ウィーン犯罪博物館(Wiener Kriminalmuseum)の展示物


 もうひとつ、私がしみじみ思ったのは、「殺人はよくない」ということだ。いや、そんなの当たり前じゃないかと思われるかもしれないが、でも殺人に対する刑罰の多寡は、どの時代にも同じというわけではない。

 国家から罰されない殺人という意味では、戦争はその最たる例だろう。日本にもかつては仇討ちという制度があって、その文脈に即した殺人は社会的に許された。ウィーンでも殺人犯が女性のときには極刑を免れたケースがあるし、逆に政治犯の場合は未遂でも即座に斬首されたことを、私はこの博物館から学んだ。許される殺人と、許されない殺人があるのだ。

 しかし、そうした歴史的事実を超えて、やはり殺人は原則的によくない行為なのだ、というのが、今回私の心に深く刻まれた実感であった。「悪」の定義はとても難しいが、仮に「自分の目的を達成するために他の人を踏みつけにする行為」とするならば、殺人は最悪の「悪」である。なにせ殺された人はそこで(文字どおり)人生が終わってしまうわけなのだから。

 これまでのところ、私は殺人を犯したことはない。今後そのようなスケジュールも入っていない。これはありがたいことである。数多くの示唆に加えて、そのような「ありがたさ」を留保ぬきにわからせてくれる、ここは稀有な博物館である。

 
ウィーン犯罪博物館(Wiener Kriminalmuseum)の中庭


コメント

匿名 さんのコメント…
ウィーン犯罪博物館を調べていてたどり着きました。ウィーンを訪れる際には行ってみたいと思います^_^
Satoru さんの投稿…
お役に立てたようで幸いです。ニッチな博物館ですが、ウィーンの負の部分が凝縮されていて、お好きな人にはたまらないスポットだと思います。

また博物館の周辺はウィーン屈指のユダヤ人街でして、そのあたりもガイドブックにはあまり載らない類の見所と言えます。このエリアに住む日本人の友人曰く、安息日(土曜日)の前夜はユダヤ人が集まってよく大騒ぎをしているようです。
bayreuth さんのコメント…
デイリーポータルZからsatoruさんのブログを知り、時間があるときに少しずつ拝読しています。

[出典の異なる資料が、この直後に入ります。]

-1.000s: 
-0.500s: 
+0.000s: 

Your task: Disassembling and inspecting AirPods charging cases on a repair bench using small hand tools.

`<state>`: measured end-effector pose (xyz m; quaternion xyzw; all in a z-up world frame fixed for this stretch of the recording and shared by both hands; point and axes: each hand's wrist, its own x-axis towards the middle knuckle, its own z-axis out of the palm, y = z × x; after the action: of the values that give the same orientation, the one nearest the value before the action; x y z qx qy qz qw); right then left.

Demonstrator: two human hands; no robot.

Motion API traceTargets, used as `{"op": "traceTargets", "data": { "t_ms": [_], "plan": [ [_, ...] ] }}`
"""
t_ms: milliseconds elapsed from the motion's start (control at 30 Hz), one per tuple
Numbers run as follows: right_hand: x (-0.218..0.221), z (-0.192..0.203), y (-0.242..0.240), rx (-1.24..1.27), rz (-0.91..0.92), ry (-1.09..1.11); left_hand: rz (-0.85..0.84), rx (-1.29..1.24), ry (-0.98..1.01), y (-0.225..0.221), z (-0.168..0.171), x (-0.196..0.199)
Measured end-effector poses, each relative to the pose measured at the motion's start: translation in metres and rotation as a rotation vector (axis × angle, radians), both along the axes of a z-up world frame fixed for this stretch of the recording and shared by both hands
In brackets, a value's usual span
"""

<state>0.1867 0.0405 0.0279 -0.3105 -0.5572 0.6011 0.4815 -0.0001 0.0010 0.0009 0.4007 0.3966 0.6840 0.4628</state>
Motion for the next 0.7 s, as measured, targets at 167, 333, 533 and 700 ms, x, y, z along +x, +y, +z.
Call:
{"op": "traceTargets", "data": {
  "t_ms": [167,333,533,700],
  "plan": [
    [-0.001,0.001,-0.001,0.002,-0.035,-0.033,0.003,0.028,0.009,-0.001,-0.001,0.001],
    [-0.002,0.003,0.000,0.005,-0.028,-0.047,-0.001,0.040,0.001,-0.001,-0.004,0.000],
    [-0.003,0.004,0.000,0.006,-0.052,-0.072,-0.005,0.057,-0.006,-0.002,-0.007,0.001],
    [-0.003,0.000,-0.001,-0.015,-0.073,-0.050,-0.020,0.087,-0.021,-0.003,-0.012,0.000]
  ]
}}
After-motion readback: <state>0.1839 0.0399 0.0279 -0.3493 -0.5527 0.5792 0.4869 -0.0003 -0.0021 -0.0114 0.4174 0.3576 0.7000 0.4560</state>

2014年度に1年間、家族(当時10歳の息子、当時7歳の娘、年齢不詳の妻の4人)でドイツの人口7万人程度の街で生活し、時間のある週末にはレンタカーやICEを利用し、主にドイツ国内を中心に旅行していました。ウィーンにも11月末にクリスマスマーケットに訪れました。とても寒かったです。
satoruさんの記事で当時の自分たちを思い出すこともあります。もっとも、私も遵法意識が高く、また、法の限界に挑む友人もいないことから、びっくりするようなうらやましいお話しもありますが(ここら辺は、下川裕治さんの旅行記とともに、実現できない(できなかった)疑似体験として楽しませていただいています)。

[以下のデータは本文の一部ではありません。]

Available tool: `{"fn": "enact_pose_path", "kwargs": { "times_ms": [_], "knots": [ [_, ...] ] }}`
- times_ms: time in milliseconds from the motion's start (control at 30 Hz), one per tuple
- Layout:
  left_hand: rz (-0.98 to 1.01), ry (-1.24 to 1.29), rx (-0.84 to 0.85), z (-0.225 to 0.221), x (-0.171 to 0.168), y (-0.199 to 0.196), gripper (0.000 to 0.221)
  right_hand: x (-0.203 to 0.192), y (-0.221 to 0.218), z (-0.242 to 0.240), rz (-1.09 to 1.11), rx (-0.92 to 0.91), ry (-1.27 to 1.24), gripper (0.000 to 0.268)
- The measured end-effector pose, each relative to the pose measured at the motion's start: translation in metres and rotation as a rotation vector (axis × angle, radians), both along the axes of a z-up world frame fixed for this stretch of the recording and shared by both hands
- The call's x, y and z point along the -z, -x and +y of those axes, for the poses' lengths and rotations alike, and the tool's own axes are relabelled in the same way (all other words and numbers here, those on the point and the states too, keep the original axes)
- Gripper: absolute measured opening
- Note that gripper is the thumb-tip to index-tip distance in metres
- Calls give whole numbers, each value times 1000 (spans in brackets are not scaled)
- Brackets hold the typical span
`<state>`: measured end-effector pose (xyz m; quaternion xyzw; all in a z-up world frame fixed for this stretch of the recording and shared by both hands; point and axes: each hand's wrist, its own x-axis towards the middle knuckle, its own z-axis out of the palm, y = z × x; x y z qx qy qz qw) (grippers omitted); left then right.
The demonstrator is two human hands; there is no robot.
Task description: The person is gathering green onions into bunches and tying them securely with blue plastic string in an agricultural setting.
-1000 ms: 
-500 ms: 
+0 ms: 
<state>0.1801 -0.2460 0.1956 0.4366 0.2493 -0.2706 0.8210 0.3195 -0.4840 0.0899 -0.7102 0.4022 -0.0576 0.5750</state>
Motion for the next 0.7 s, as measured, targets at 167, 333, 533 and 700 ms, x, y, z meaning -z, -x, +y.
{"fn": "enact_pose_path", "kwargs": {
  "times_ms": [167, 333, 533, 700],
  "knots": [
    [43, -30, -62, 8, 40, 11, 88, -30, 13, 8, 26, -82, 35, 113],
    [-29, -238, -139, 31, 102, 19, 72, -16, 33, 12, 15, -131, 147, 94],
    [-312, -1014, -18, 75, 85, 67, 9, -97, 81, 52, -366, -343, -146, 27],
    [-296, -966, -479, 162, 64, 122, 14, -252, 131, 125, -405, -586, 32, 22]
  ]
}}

さて、ウィーン犯罪博物館の記事(も)、とても面白く拝読しました。
ドイツ・バイエルン州ローテンブルクにも「中世犯罪博物館」があり、これまで5回ほど訪れたことがあります。「世界で唯一の犯罪博物館」という説明も聞いたことがあったような気がするのですが(おそらく訪れる前に呑んだビールとワインで、いつも以上にドイツ語が理解できていなかったのだと思います)。
https://www.kriminalmuseum.eu/

例年は、年に2回ほど各2週間ほどドイツを訪れているのですが、また、訪れることができるようなったならば、是非ウィーンも滞在先のひとつとし、ウィーン犯罪博物館を訪れたいと思います。

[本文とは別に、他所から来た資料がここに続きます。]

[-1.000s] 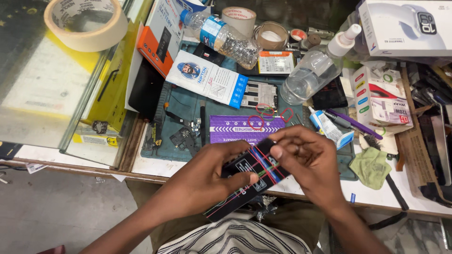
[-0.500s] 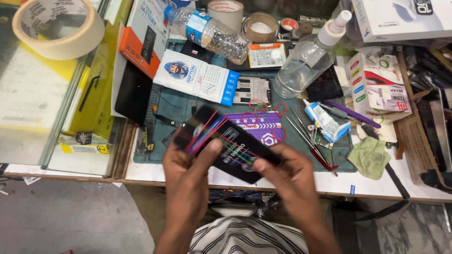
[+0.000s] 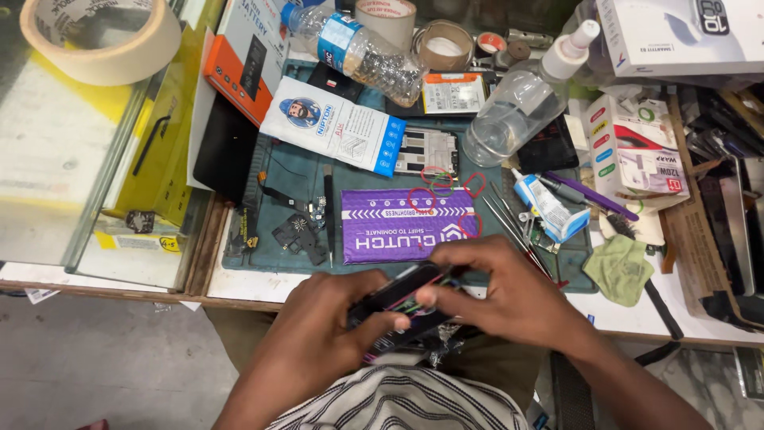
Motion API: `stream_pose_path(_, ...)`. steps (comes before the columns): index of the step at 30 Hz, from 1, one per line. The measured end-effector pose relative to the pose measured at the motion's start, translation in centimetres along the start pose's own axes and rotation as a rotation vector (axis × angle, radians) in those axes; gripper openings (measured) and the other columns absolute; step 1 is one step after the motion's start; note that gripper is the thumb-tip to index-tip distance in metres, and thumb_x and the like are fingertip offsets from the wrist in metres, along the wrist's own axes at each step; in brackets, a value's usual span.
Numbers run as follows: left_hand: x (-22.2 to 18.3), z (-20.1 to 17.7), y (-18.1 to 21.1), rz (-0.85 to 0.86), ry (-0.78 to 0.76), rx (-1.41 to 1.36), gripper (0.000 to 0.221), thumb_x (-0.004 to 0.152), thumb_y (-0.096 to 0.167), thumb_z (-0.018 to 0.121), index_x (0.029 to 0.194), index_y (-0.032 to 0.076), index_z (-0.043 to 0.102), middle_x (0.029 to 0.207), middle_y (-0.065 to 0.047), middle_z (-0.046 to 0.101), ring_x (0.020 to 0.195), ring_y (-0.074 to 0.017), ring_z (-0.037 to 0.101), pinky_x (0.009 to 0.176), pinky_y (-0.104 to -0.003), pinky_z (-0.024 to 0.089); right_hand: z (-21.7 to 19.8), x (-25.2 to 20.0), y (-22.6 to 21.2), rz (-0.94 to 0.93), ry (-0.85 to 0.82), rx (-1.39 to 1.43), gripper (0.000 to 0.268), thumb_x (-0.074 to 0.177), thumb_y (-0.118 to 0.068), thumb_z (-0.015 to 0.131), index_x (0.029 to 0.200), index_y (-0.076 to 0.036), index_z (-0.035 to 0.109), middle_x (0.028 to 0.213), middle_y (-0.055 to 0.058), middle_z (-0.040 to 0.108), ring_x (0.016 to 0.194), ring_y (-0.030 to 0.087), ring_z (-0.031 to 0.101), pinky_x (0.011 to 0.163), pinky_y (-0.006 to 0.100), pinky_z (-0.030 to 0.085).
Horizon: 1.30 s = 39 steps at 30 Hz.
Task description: The person applies adhesive and fits a new display panel onto a phone chassis, securing it with rubber bands and checking the fit.
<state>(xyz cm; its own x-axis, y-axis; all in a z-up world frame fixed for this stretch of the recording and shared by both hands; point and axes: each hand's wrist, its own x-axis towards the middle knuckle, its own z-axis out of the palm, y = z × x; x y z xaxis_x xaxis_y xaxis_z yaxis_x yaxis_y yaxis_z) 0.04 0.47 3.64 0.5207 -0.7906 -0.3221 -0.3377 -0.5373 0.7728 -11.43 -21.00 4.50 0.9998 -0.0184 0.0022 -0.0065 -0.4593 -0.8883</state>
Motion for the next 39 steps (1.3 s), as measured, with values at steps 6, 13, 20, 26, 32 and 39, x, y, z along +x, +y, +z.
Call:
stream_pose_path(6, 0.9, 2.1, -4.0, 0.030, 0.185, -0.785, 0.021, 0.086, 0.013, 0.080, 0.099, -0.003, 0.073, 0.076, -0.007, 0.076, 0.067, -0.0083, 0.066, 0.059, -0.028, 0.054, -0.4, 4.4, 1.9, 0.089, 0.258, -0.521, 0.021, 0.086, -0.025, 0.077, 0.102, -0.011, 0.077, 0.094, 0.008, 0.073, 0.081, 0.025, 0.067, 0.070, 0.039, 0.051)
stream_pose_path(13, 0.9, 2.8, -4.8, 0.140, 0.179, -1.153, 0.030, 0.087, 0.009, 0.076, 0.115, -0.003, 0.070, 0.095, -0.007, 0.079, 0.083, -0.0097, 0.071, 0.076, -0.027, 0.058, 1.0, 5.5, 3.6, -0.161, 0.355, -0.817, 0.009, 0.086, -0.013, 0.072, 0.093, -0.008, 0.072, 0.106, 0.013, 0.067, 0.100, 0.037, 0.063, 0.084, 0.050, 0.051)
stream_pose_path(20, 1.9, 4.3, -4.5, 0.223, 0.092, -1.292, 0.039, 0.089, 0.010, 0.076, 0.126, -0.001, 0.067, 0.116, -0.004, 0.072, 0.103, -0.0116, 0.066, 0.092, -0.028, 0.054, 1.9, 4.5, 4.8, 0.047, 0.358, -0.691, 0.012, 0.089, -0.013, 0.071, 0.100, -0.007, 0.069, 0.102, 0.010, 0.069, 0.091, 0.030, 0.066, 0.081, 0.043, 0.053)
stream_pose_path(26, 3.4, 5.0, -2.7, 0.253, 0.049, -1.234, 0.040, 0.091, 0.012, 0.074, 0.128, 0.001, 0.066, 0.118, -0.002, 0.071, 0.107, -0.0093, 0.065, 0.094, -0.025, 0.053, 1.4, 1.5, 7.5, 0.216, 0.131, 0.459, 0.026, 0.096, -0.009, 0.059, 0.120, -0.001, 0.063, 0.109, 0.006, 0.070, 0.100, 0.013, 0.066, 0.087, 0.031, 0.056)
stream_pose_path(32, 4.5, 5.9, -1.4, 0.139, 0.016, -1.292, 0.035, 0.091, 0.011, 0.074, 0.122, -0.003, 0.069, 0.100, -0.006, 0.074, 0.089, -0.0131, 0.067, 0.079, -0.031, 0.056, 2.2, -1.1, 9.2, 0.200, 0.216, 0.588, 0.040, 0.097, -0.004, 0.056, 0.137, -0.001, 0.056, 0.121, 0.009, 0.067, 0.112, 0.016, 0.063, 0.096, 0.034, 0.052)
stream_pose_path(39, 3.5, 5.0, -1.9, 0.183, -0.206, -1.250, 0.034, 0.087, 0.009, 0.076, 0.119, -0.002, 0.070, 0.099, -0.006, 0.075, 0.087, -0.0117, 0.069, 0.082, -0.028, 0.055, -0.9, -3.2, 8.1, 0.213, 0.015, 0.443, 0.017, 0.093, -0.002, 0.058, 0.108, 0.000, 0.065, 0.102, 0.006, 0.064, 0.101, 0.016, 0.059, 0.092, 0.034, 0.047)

このブログが終わってしまったことは残念ですが、何度も読み直し、これからも楽しませていただきます。

Satoru さんの投稿…
bayreuthさん、温かいコメントありがとうございます。下川裕治さんの著書は私も愛読してますが、あそこまで(主に金銭的に)ぎりぎりの旅は未経験ではあります。いずれにせよ、そのような形で拙文を楽しんでいただけるのは無上の喜びです。

なんと、ローテンブルクの中世犯罪博物館に5回も訪問されたのですね。よほど印象深く刻まれたのでしょうか。ヨーロッパにはやはり人間の暗部に迫る博物館が数多くあり、歴史の厚みを感じさせます。世界の陰影は奥深く、未踏の領域は果てしなく。